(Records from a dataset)
*****

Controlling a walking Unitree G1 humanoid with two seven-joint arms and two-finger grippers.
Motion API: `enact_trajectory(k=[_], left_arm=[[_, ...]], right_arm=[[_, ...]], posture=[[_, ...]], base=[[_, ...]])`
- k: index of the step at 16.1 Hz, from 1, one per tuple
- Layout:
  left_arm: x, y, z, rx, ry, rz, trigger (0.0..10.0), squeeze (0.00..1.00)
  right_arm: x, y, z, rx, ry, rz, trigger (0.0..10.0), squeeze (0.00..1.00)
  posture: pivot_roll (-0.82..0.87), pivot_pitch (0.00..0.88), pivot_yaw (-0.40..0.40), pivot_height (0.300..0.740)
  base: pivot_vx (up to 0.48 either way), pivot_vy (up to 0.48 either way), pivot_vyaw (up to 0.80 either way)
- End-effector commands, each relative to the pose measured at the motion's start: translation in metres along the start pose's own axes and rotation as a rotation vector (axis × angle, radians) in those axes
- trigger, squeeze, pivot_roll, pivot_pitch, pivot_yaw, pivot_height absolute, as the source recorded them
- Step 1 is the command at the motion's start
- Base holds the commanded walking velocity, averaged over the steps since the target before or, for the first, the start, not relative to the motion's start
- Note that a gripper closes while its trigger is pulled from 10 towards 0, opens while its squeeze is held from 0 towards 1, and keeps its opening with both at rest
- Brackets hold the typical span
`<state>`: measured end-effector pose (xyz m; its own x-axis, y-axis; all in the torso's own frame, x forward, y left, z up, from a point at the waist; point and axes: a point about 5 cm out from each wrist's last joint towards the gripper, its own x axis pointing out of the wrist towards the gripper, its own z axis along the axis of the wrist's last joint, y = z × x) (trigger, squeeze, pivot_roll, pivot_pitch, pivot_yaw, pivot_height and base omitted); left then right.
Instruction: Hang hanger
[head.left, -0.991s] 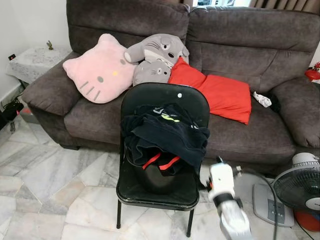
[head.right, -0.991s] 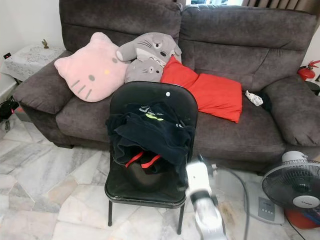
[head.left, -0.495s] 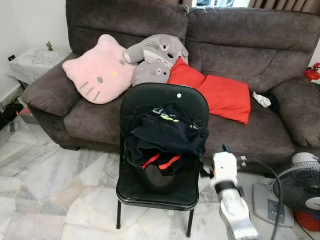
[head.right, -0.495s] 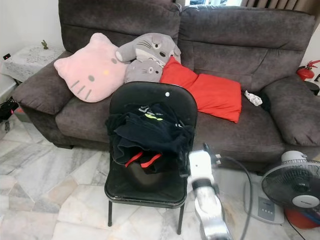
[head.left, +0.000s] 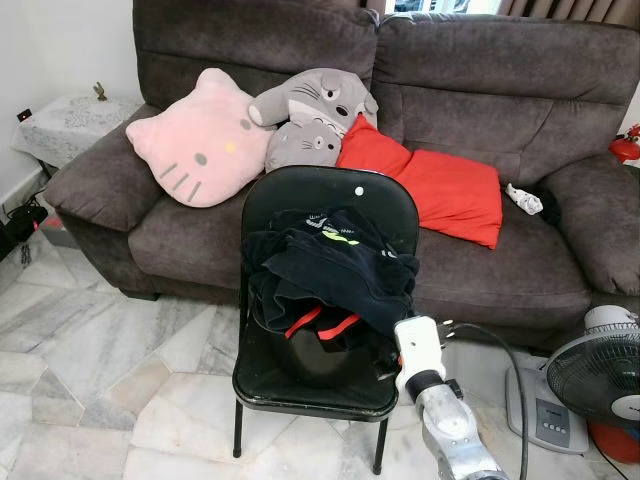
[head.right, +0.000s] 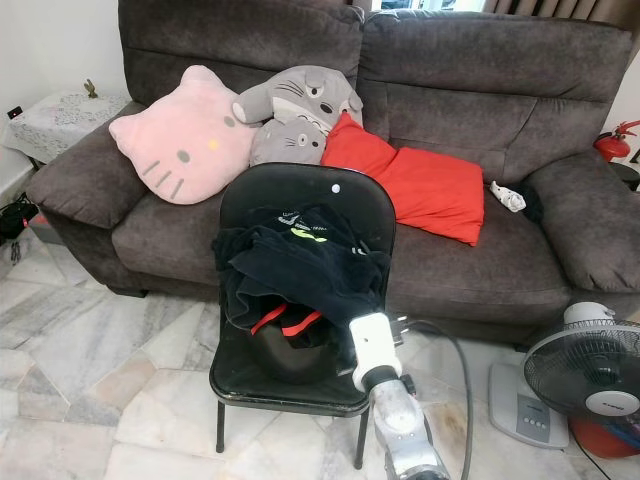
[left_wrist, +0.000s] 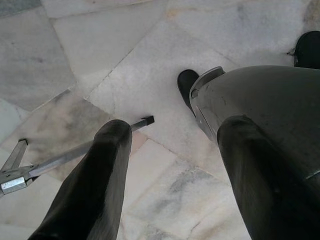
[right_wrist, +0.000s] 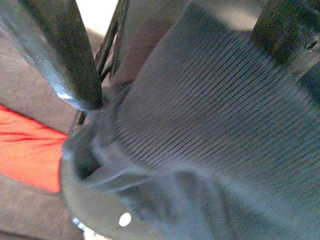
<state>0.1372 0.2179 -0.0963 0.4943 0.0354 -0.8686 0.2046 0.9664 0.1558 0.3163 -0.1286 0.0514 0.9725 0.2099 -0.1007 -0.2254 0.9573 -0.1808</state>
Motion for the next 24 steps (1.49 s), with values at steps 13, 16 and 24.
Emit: enact_trajectory(k=[13, 16, 24], left_arm=[[0.000, -0.020, -0.008, 0.012, 0.037, -0.075, 10.0, 0.00], [0.000, -0.020, -0.008, 0.014, 0.035, -0.078, 10.0, 0.00], [0.000, -0.021, -0.007, 0.012, 0.032, -0.076, 10.0, 0.00]], right_arm=[[0.007, -0.009, 0.014, 0.027, -0.078, -0.106, 0.0, 0.00], [0.011, -0.016, 0.015, 0.012, -0.049, -0.146, 8.6, 0.00], [0.014, -0.023, 0.016, 0.019, -0.037, -0.181, 0.0, 0.00]], posture=[[-0.05, 0.107, -0.040, 0.740], [-0.05, 0.111, -0.039, 0.740], [-0.04, 0.121, -0.041, 0.740]], base=[[0.000, 0.000, 0.00], [0.000, 0.000, 0.00], [0.000, 0.000, 0.00]])
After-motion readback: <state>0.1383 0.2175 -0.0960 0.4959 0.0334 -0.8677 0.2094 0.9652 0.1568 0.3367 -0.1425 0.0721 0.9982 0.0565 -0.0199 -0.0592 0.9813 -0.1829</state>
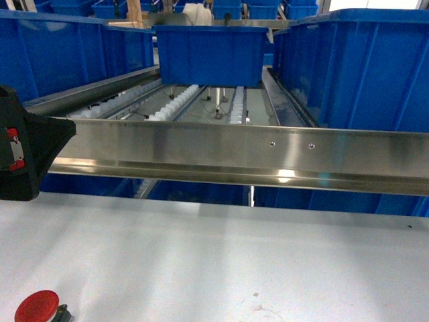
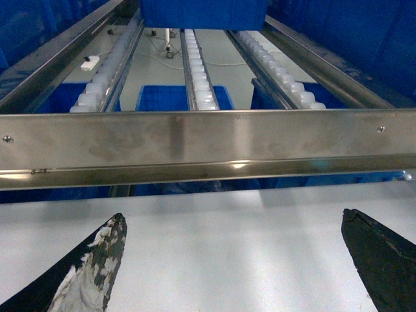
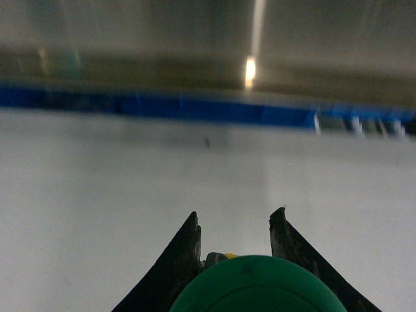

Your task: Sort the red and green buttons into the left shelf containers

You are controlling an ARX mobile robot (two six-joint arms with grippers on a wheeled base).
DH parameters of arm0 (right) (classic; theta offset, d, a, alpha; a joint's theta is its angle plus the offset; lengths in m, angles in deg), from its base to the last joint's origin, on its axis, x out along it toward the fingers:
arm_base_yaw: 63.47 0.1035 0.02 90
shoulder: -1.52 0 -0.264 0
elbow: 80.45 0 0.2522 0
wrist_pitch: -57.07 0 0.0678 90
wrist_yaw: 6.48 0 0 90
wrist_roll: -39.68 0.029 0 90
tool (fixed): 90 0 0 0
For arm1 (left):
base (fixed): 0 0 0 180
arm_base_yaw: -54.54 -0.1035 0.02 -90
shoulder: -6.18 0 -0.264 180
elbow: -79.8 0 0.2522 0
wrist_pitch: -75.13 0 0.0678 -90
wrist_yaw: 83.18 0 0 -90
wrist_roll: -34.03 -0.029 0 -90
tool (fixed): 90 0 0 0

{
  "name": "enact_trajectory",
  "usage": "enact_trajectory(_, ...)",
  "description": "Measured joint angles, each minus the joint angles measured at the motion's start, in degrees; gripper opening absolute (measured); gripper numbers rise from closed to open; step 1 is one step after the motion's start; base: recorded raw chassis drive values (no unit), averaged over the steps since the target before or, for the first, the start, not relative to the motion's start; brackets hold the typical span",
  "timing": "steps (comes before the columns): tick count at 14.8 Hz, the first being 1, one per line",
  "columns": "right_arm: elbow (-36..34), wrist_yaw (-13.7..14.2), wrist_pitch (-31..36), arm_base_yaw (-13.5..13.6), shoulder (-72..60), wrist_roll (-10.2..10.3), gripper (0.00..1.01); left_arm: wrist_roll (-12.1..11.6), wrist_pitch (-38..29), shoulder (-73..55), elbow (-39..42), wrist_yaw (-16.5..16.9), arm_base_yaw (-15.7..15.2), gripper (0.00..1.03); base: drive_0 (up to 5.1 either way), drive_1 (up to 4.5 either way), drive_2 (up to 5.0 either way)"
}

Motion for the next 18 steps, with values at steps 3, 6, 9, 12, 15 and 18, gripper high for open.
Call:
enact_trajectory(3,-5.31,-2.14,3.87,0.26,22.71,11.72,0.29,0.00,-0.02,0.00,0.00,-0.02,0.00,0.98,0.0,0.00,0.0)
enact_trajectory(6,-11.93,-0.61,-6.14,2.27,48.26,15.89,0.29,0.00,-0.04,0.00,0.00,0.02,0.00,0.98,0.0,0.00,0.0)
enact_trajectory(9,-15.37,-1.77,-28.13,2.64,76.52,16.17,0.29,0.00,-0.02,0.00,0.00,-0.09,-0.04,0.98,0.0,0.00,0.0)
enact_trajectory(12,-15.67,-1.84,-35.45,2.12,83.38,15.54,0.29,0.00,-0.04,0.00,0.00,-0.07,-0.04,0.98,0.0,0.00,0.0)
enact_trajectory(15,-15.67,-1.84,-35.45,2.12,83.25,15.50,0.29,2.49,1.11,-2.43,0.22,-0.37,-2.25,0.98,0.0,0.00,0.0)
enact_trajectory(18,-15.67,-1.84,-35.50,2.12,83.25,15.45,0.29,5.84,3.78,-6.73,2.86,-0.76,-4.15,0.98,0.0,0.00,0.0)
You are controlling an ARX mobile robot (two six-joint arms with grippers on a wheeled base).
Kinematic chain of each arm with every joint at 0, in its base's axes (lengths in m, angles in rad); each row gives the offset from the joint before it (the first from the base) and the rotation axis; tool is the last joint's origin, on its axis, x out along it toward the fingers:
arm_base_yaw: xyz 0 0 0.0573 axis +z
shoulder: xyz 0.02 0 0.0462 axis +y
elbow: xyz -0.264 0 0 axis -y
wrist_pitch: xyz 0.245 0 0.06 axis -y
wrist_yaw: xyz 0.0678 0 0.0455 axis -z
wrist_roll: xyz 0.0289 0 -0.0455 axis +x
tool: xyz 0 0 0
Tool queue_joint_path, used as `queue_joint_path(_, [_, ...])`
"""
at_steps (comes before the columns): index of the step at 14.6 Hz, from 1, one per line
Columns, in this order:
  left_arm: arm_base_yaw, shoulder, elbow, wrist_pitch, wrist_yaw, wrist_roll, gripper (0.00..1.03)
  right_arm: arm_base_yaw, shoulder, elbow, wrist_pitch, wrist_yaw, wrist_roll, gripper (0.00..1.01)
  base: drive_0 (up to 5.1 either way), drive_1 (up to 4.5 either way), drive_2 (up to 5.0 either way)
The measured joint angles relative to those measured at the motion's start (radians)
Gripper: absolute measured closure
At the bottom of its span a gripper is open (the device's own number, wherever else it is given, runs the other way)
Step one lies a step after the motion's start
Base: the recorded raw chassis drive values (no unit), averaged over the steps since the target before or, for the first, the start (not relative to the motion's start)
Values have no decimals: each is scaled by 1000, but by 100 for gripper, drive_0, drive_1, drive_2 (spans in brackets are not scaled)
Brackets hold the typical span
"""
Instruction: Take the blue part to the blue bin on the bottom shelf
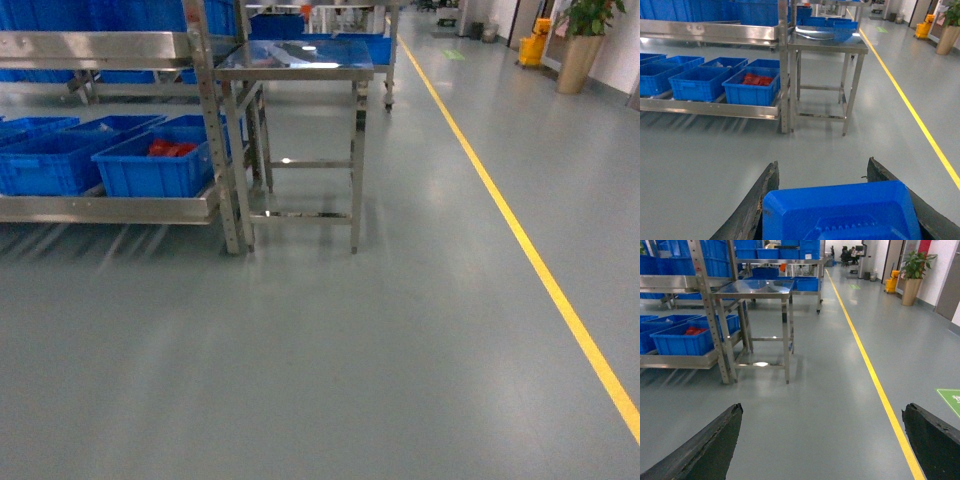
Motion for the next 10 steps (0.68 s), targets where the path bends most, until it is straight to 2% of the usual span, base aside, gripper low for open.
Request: queue_joint_path(10, [0, 0, 0, 0, 0, 0, 59, 0, 0, 0, -2, 0, 0, 3, -3, 427, -433])
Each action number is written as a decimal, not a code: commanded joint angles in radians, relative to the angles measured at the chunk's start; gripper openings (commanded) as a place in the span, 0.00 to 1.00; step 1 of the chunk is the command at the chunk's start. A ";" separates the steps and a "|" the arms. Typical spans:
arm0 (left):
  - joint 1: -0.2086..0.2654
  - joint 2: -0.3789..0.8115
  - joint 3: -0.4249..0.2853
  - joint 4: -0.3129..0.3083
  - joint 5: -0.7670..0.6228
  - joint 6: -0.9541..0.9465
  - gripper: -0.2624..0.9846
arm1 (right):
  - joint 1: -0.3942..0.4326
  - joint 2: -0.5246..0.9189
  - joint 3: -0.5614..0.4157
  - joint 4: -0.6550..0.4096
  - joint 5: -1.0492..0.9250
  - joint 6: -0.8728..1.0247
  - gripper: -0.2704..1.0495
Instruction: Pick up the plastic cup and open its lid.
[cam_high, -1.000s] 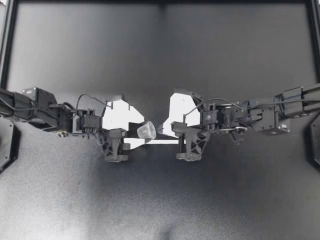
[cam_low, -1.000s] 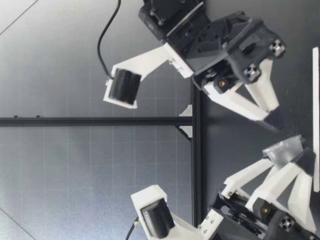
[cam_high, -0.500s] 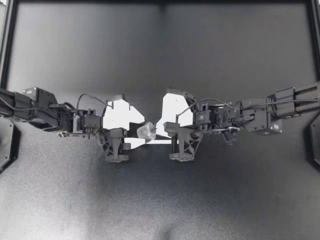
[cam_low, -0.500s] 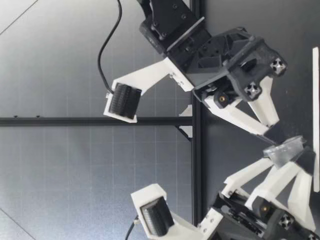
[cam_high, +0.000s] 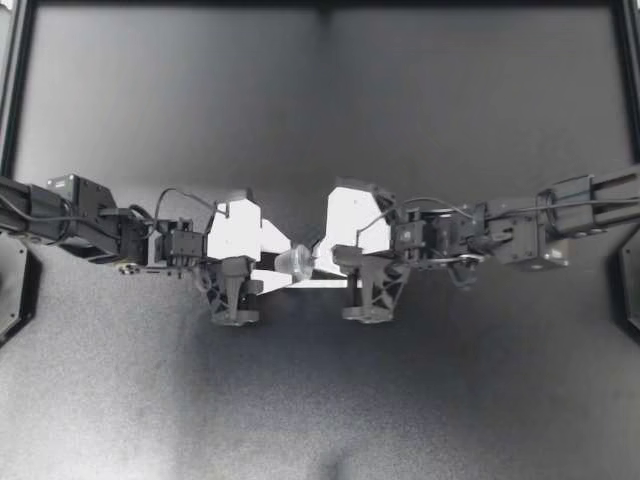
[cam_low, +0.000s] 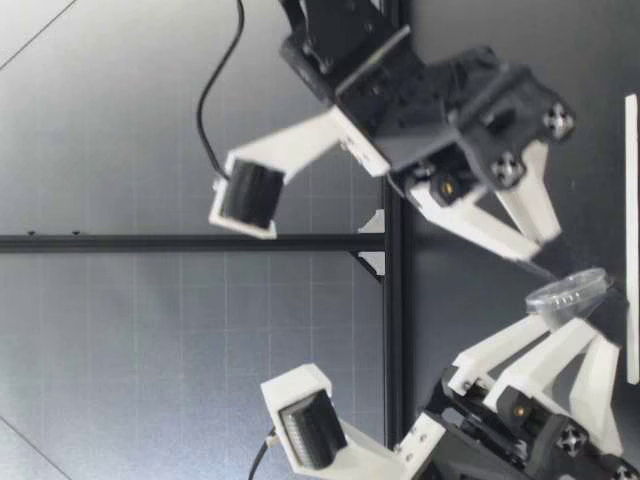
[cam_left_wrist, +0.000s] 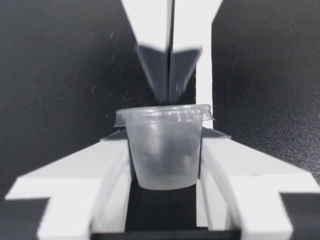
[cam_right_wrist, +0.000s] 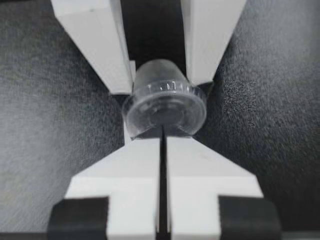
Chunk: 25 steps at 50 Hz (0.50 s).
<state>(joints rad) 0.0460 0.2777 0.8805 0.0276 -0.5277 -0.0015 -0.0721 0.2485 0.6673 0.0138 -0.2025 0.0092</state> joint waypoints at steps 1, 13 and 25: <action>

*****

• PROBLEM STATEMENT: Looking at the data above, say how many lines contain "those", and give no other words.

• RESPONSE BELOW: 2